> **TASK DESCRIPTION**
Copy each line from the listing below where the word "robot" shows up.

> **INFORMATION**
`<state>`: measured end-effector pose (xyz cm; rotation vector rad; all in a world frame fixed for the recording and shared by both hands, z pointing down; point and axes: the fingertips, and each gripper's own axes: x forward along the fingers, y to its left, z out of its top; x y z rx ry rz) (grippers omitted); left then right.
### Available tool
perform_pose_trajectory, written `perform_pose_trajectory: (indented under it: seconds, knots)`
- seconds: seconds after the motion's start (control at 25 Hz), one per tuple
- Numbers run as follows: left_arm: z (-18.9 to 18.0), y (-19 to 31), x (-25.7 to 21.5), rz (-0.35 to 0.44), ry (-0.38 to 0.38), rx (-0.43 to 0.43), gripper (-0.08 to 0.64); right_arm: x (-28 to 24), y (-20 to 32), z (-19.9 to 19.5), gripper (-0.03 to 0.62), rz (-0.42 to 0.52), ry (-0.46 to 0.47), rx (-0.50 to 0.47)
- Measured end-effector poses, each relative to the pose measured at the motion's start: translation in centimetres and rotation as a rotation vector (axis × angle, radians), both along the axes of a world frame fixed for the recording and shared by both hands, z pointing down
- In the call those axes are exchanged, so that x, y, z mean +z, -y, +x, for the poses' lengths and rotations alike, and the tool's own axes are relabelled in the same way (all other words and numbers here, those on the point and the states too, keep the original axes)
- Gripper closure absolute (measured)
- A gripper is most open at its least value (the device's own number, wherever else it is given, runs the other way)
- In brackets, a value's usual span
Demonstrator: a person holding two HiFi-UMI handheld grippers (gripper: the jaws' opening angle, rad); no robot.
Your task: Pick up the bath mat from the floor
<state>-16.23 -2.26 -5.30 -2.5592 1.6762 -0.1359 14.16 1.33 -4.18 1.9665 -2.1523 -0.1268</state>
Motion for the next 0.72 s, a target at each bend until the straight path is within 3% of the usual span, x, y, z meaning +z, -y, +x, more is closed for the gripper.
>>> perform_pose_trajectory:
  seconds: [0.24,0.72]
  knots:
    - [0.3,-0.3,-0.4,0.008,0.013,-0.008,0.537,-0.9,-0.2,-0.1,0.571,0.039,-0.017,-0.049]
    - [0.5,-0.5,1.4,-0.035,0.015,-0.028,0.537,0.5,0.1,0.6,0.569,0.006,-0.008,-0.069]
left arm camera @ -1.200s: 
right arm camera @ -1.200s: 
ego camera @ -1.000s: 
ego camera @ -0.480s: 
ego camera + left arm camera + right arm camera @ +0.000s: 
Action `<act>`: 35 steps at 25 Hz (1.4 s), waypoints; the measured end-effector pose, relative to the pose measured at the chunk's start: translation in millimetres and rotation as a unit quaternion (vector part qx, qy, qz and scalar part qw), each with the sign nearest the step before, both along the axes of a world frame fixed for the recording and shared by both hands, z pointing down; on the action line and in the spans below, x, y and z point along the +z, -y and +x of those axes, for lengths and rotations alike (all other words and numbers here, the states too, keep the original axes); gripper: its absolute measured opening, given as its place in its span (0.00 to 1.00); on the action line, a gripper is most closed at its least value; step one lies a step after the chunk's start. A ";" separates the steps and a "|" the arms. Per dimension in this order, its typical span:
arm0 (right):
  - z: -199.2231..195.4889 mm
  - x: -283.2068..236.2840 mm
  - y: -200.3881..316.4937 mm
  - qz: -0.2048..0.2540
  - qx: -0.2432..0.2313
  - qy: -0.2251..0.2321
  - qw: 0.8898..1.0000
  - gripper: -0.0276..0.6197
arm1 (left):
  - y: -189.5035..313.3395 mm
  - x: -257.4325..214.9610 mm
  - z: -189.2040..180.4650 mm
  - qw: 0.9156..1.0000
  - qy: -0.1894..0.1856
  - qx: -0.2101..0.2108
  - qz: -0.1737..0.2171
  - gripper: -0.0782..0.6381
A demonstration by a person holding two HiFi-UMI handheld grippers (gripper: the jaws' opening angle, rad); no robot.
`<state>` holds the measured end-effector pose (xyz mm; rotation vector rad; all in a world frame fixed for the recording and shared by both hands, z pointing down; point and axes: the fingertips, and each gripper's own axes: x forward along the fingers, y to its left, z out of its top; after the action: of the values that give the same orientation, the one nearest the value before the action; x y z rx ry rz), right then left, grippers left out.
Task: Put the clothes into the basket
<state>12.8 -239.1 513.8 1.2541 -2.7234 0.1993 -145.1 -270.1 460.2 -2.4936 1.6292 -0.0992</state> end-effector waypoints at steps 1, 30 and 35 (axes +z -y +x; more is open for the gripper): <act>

> **ANSWER BOX**
Demonstrator: a person holding two HiFi-UMI handheld grippers (gripper: the jaws' opening angle, rad); no robot.
A demonstration by a person holding two HiFi-UMI handheld grippers (gripper: the jaws' opening angle, rad); no robot.

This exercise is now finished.